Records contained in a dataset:
=== Begin Enclosure ===
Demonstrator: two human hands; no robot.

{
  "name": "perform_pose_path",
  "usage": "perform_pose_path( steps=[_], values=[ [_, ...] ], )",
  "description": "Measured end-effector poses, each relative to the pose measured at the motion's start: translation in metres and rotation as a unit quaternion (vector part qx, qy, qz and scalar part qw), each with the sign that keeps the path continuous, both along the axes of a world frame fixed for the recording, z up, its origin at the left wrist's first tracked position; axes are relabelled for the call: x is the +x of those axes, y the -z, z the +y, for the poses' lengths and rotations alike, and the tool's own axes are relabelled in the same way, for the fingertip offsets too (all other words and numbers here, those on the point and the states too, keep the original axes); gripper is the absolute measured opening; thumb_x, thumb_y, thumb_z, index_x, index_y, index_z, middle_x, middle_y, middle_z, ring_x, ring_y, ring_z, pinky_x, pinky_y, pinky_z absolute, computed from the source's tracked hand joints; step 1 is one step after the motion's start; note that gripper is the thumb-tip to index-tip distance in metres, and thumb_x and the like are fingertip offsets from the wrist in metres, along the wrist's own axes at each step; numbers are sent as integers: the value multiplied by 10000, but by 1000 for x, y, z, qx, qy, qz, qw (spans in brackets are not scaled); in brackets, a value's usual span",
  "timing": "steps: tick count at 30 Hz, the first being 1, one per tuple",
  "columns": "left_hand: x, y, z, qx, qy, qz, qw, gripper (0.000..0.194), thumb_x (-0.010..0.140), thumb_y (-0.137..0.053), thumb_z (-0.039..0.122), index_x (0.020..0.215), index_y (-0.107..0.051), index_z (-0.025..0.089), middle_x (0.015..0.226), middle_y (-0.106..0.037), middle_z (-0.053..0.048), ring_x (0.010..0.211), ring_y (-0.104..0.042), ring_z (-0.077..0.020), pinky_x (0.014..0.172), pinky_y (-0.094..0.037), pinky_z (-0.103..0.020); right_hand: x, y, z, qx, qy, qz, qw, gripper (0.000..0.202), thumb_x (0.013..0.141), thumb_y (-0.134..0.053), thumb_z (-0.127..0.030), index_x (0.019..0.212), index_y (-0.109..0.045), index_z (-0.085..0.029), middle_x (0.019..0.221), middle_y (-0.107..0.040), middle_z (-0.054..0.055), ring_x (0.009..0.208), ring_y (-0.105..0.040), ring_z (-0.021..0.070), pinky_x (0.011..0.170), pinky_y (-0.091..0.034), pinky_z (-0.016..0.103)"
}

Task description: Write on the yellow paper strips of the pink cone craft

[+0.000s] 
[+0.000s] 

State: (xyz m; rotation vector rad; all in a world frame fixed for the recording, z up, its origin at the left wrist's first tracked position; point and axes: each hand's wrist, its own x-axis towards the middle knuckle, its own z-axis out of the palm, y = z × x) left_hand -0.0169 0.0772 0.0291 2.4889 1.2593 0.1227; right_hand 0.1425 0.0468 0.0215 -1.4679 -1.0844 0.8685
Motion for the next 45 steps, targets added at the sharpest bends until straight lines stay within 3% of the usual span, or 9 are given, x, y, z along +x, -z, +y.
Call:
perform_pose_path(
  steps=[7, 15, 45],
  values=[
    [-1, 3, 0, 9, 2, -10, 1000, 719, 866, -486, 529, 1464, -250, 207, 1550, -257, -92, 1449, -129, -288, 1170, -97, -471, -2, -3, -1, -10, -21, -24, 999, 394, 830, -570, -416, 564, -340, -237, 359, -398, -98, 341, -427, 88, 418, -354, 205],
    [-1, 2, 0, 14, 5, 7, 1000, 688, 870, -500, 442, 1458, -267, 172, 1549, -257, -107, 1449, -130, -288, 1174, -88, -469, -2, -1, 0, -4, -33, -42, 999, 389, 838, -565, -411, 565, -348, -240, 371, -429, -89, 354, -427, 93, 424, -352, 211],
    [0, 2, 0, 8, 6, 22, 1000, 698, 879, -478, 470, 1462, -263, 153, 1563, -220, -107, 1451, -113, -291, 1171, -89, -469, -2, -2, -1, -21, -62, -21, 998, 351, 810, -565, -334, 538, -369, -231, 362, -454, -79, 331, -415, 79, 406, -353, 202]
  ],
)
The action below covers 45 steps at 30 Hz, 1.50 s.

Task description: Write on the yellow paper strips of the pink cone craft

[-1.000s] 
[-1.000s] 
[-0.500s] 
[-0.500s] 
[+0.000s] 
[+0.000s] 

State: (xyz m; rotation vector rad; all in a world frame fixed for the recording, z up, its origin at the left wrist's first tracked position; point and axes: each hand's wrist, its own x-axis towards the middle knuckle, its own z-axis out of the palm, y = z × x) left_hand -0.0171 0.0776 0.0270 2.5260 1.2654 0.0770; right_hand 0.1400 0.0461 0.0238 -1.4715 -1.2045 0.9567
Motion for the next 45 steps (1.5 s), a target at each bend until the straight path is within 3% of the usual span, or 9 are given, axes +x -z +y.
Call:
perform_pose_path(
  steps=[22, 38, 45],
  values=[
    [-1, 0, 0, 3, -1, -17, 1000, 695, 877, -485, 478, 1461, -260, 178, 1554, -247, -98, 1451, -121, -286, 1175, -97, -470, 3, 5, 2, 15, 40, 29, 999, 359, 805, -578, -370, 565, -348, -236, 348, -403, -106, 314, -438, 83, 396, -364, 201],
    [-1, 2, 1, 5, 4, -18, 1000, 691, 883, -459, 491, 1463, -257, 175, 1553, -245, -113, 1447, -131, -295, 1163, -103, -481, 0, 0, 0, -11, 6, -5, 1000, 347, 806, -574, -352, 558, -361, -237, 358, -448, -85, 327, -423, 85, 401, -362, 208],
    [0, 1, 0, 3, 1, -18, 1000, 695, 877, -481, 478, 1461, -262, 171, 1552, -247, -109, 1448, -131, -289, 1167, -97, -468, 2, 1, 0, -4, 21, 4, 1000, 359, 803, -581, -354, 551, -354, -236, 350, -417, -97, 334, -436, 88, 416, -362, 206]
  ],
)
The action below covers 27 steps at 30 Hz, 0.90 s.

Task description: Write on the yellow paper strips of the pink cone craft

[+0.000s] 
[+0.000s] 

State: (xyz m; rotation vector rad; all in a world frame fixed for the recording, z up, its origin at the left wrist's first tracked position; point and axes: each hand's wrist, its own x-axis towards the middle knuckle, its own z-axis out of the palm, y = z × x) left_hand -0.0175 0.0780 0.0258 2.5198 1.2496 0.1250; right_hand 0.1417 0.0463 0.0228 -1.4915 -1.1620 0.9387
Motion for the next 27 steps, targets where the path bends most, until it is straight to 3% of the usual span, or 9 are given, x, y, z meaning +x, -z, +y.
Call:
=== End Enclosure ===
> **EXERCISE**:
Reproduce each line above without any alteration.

> **SOLUTION FOR THIS TASK**:
Demonstrator: two human hands; no robot.

{
  "name": "perform_pose_path",
  "usage": "perform_pose_path( steps=[_], values=[ [_, ...] ], )",
  "description": "Measured end-effector poses, each relative to the pose measured at the motion's start: translation in metres and rotation as a unit quaternion (vector part qx, qy, qz and scalar part qw), each with the sign that keeps the path continuous, both along the axes of a world frame fixed for the recording, z up, its origin at the left wrist's first tracked position; axes are relabelled for the call: x is the +x of those axes, y the -z, z the +y, for the poses' lengths and rotations alike, and the tool's own axes are relabelled in the same way, for the fingertip offsets too (all other words and numbers here, those on the point and the states too, keep the original axes); gripper is the absolute measured opening; thumb_x, thumb_y, thumb_z, index_x, index_y, index_z, middle_x, middle_y, middle_z, ring_x, ring_y, ring_z, pinky_x, pinky_y, pinky_z absolute, computed from the source's tracked hand joints; step 1 is one step after the motion's start; note that gripper is the thumb-tip to index-tip distance in metres, and thumb_x and the like are fingertip offsets from the wrist in metres, along the wrist's own axes at each step; numbers are sent as integers: the value multiplied by 10000, but by 1000 for x, y, z, qx, qy, qz, qw (spans in brackets are not scaled); in brackets, a value's usual span",
  "timing": "steps: tick count at 30 Hz, the first being 1, one per tuple",
  "columns": "left_hand: x, y, z, qx, qy, qz, qw, gripper (0.000..0.194), thumb_x (-0.010..0.140), thumb_y (-0.137..0.053), thumb_z (-0.039..0.122), index_x (0.020..0.215), index_y (-0.107..0.051), index_z (-0.025..0.089), middle_x (0.015..0.226), middle_y (-0.106..0.037), middle_z (-0.053..0.048), ring_x (0.010..0.211), ring_y (-0.104..0.042), ring_z (-0.077..0.020), pinky_x (0.014..0.172), pinky_y (-0.094..0.037), pinky_z (-0.103..0.020); right_hand: x, y, z, qx, qy, qz, qw, gripper (0.000..0.202), thumb_x (0.013..0.141), thumb_y (-0.134..0.053), thumb_z (-0.127..0.030), index_x (0.019..0.212), index_y (-0.109..0.045), index_z (-0.085..0.029), middle_x (0.019..0.221), middle_y (-0.107..0.040), middle_z (-0.054..0.055), ring_x (0.009..0.208), ring_y (-0.105..0.040), ring_z (-0.021..0.070), pinky_x (0.011..0.170), pinky_y (-0.091..0.034), pinky_z (-0.016..0.103)"
}

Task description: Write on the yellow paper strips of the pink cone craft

[+0.000s] 
[+0.000s] 

State: (xyz m; rotation vector rad; all in a world frame fixed for the recording, z up, its origin at the left wrist's first tracked position; point and axes: each hand's wrist, its own x-axis towards the middle knuckle, its own z-axis out of the palm, y = z × x) left_hand -0.0169 0.0772 0.0291 2.4889 1.2593 0.1227; right_hand 0.1425 0.0468 0.0215 -1.4679 -1.0844 0.8685
Motion for the next 45 steps, targets added at the sharpest bends until straight lines stay within 3% of the usual span, or 9 are given, x, y, z along +x, -z, +y.
Call:
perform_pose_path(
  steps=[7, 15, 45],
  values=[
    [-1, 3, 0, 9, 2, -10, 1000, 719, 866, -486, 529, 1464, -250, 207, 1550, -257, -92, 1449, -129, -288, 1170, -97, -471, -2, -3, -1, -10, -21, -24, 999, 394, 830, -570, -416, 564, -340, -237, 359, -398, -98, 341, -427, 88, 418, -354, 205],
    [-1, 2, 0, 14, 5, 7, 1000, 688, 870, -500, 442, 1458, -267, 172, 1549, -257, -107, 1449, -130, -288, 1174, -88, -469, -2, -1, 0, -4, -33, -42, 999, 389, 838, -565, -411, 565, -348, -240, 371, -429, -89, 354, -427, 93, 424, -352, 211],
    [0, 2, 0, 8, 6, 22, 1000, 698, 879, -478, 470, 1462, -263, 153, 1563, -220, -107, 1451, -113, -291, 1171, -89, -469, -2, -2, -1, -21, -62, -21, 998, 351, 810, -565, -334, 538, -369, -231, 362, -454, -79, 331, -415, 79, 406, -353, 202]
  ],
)
The action below covers 45 steps at 30 Hz, 1.50 s.

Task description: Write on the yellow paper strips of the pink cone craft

[-1.000s] 
[-1.000s] 
[-0.500s] 
[-0.500s] 
[+0.000s] 
[+0.000s] 

State: (xyz m; rotation vector rad; all in a world frame fixed for the recording, z up, its origin at the left wrist's first tracked position; point and axes: each hand's wrist, its own x-axis towards the middle knuckle, its own z-axis out of the palm, y = z × x) left_hand -0.0171 0.0776 0.0270 2.5260 1.2654 0.0770; right_hand 0.1400 0.0461 0.0238 -1.4715 -1.2045 0.9567
Motion for the next 45 steps (1.5 s), a target at each bend until the straight path is within 3% of the usual span, or 9 are given, axes +x -z +y.
Call:
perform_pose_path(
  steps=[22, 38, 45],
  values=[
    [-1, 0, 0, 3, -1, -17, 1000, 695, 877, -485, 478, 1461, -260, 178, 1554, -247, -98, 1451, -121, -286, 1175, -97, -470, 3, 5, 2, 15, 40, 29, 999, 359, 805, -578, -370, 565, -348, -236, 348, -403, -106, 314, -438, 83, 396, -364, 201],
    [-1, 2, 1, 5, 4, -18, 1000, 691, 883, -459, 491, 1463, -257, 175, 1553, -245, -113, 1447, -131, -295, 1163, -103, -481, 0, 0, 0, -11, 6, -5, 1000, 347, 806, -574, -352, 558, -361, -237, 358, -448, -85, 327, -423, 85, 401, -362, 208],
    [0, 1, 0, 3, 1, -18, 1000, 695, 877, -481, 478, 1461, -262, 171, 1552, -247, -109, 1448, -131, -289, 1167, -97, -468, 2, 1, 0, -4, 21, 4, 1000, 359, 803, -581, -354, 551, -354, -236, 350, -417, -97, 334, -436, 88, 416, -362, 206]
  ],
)
The action below covers 27 steps at 30 Hz, 0.90 s.

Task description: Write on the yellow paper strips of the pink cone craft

[+0.000s] 
[+0.000s] 

State: (xyz m; rotation vector rad; all in a world frame fixed for the recording, z up, its origin at the left wrist's first tracked position; point and axes: each hand's wrist, its own x-axis towards the middle knuckle, its own z-axis out of the palm, y = z × x) left_hand -0.0175 0.0780 0.0258 2.5198 1.2496 0.1250; right_hand 0.1417 0.0463 0.0228 -1.4915 -1.1620 0.9387
Motion for the next 27 steps, targets where the path bends most, until it is straight to 3% of the usual span, or 9 are given, x, y, z meaning +x, -z, +y.
Call:

With that, the exercise is complete.